The sock.connectiontout provides a way to automatically terminate a connection across which no data was exchanged for a predefined period of time. For TCP, reset (abort) is used, while UDP "connections" are simply discarded. Connection timeout is a useful way to exit "hanged" connections (this happens a lot with TCP on large networks).

The sock.toutcounter R/O property informs your application of the time passed since the data was last exchanged across the connection. Each time there is some data sent or received the sock.toutcounter is reset to zero. The property increments at 0.5 second intervals while no data is moving through this socket.

If the sock.connectiontout is not at 0, the sock.toutcounter increments until it reaches the value of the sock.connectiontout and the connection is terminated. The sock.toutcounter then stays at the value of sock.connectiontout.

If the sock.connectiontout is at 0, the maximum value that the sock.toutcounter can reach is 1. That is, the sock.toutcounter will be at 0 after the data exchange, and at 1 if at least 0.5 seconds have passed since the last data exchange.

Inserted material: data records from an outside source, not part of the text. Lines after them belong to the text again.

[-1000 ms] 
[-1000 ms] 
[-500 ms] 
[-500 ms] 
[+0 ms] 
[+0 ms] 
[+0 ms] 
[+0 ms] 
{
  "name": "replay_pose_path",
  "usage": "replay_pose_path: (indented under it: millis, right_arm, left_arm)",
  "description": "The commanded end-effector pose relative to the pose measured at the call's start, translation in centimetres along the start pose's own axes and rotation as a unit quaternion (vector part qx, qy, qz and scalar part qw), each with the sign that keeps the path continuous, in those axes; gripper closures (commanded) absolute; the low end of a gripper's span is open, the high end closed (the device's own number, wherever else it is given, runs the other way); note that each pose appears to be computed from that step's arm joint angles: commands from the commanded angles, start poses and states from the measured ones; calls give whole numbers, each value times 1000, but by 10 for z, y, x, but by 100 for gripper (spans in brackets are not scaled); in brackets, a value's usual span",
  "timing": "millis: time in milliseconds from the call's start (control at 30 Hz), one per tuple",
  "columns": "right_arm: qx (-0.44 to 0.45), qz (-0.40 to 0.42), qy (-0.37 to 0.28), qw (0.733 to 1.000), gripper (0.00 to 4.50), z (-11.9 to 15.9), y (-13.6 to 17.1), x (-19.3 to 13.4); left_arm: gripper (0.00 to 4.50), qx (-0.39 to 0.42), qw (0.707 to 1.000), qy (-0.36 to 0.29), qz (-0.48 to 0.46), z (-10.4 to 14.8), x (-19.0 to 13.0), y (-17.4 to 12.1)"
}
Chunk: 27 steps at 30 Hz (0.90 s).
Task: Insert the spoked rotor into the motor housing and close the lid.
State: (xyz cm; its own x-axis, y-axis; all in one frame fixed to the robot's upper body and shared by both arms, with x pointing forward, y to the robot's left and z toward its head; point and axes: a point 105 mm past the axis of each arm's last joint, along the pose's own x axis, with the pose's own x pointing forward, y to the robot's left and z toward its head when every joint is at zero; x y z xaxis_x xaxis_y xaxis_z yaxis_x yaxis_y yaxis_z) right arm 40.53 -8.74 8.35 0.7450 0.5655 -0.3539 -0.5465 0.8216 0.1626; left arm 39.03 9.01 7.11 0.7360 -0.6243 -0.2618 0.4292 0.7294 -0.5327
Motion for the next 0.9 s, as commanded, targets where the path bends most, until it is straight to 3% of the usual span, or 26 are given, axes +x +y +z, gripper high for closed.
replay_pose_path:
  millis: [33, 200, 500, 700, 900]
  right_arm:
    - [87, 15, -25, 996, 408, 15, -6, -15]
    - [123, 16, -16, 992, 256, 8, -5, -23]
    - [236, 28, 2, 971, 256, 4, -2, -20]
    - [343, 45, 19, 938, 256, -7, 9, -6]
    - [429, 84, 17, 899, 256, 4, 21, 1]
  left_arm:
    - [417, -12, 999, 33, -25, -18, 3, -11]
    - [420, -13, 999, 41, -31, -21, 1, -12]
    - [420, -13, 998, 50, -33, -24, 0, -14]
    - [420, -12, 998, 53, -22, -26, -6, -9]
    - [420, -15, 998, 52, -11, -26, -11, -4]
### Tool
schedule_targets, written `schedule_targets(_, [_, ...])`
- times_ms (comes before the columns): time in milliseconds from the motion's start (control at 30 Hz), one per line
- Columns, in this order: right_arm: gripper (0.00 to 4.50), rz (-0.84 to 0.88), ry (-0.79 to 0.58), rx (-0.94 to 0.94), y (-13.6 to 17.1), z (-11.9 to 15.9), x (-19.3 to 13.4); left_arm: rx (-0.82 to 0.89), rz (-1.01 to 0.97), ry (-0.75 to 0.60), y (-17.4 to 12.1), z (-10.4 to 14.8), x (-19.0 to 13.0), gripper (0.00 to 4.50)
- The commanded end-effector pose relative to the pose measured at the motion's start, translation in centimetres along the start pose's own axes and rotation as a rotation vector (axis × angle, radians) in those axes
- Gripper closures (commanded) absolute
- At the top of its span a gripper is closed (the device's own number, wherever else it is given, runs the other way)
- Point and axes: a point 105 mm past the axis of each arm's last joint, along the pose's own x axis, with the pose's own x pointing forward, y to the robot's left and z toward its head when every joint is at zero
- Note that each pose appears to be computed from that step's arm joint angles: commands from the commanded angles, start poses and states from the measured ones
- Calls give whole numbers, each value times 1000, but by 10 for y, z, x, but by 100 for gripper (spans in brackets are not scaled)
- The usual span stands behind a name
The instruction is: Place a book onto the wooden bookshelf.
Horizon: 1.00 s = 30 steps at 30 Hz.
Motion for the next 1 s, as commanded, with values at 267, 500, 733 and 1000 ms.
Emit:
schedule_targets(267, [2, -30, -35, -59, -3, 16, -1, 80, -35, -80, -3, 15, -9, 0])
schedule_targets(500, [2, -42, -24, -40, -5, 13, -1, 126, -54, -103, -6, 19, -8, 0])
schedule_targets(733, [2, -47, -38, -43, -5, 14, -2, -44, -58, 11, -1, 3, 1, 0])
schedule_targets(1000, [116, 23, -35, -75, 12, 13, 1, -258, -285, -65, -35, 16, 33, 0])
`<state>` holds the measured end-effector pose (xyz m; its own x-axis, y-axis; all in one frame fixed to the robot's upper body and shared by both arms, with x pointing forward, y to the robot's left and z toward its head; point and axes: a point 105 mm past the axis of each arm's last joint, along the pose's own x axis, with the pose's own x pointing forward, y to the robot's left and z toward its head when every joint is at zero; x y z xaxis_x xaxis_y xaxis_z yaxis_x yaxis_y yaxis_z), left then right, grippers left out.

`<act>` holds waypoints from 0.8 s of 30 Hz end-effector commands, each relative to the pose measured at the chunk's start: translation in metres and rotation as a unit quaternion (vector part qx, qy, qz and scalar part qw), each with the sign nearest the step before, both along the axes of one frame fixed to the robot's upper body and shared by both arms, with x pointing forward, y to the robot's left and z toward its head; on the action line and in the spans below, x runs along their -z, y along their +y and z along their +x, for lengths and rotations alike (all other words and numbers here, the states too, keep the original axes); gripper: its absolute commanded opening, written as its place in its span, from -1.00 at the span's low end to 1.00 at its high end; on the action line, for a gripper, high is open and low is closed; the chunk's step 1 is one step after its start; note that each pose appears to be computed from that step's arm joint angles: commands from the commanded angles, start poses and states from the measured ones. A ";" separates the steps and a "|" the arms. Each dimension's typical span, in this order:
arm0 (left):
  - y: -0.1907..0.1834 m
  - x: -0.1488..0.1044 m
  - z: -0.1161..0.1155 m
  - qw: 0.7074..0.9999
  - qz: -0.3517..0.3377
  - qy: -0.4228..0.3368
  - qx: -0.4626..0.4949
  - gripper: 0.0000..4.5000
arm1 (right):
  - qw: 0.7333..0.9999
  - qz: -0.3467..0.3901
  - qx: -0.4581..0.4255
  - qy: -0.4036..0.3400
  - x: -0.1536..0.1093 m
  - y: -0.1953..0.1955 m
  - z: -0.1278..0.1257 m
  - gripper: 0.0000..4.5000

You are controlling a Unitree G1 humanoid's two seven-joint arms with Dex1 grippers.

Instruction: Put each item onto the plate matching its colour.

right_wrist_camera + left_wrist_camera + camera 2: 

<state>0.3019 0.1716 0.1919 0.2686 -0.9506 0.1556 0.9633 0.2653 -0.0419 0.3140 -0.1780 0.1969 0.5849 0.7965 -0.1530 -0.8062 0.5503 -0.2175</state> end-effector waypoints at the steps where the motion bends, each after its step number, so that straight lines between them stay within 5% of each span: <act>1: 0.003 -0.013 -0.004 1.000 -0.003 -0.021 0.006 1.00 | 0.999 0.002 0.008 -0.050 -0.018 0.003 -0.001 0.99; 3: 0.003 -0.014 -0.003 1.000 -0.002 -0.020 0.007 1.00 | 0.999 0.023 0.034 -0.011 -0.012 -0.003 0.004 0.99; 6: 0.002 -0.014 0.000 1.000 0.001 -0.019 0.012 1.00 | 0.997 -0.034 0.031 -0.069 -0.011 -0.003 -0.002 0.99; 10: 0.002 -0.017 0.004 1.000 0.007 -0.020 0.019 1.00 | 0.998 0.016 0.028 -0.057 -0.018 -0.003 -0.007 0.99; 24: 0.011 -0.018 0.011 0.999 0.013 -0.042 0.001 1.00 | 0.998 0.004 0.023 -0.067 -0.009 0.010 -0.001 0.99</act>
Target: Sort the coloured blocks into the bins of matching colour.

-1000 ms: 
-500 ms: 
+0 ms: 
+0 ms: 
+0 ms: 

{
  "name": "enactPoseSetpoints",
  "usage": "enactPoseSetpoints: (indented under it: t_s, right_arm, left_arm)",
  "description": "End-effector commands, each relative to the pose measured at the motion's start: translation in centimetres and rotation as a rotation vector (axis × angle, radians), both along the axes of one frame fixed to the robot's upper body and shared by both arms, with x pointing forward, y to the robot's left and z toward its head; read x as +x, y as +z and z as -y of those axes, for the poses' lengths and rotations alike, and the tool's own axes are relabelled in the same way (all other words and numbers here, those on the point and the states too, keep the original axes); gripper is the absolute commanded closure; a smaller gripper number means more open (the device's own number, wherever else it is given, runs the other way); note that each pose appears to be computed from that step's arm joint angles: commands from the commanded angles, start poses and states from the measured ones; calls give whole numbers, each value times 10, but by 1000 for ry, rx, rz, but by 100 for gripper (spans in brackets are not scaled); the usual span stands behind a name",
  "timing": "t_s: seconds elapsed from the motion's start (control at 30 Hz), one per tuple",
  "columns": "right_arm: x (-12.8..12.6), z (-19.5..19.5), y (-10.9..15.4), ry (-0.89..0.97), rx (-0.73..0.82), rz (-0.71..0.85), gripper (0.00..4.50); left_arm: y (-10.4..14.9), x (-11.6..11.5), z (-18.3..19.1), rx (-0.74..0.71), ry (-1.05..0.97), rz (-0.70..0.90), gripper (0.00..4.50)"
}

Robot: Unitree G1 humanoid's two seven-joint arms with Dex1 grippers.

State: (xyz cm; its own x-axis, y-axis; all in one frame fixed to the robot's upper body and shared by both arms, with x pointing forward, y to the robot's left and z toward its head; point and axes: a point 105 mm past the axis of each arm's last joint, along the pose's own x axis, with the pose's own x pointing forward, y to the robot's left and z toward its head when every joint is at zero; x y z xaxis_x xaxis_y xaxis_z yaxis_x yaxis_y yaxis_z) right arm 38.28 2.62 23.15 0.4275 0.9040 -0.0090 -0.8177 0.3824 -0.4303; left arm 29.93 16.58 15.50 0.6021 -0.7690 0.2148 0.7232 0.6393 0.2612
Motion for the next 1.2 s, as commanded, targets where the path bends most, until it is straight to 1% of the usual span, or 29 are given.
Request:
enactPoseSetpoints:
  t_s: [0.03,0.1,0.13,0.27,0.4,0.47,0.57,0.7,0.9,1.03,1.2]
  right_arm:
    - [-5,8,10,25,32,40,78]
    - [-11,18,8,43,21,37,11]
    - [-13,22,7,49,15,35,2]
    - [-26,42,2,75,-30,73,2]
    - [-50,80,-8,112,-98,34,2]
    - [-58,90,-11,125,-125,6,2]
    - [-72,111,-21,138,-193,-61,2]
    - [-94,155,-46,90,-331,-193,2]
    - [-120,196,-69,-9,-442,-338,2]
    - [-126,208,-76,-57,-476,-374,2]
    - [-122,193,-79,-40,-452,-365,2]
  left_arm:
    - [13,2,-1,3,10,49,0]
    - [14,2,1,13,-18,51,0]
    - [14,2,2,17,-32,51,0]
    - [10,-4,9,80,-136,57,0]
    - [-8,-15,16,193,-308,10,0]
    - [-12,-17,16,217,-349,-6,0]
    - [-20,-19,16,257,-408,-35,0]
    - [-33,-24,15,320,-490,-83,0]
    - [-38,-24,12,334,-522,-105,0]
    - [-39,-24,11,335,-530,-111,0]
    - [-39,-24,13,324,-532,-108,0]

Normally, HTTP connections close automatically

There is one case where your socket will perform an active graceful disconnect without you using the sock.close method. This is the case when the socket is running in the TCP-HTTP mode.

In Accepting Incoming Connections we have already explained that the socket automatically switches into the HTTP mode if a TCP connection is accepted on one of the ports from the sock.httpportlist list. The socket can also be switched into the HTTP mode programmatically, through the sock.httpmode property.

Default HTTP functionality requires that the TCP connection is closed once the HTTP server has finished sending out its "response" (i.e. HTML page or another file that has been requested). In this situation the socket won't need the sock.close from your program- the connection will be terminated automatically. In fact, when the socket is in the HTTP mode, your sock.close, sock.reset, and sock.discard will simply be ignored. There is a sock.httpnoclose property alters the standard socket behavior in the HTTP mode. Set this property to 1- YES and the connection will be kept opened even after the socket has sent all of the HTTP reply out.

Just like in all other cases, a new connection on the socket won't be accepted until your program has had a chance to respond- this was explained above.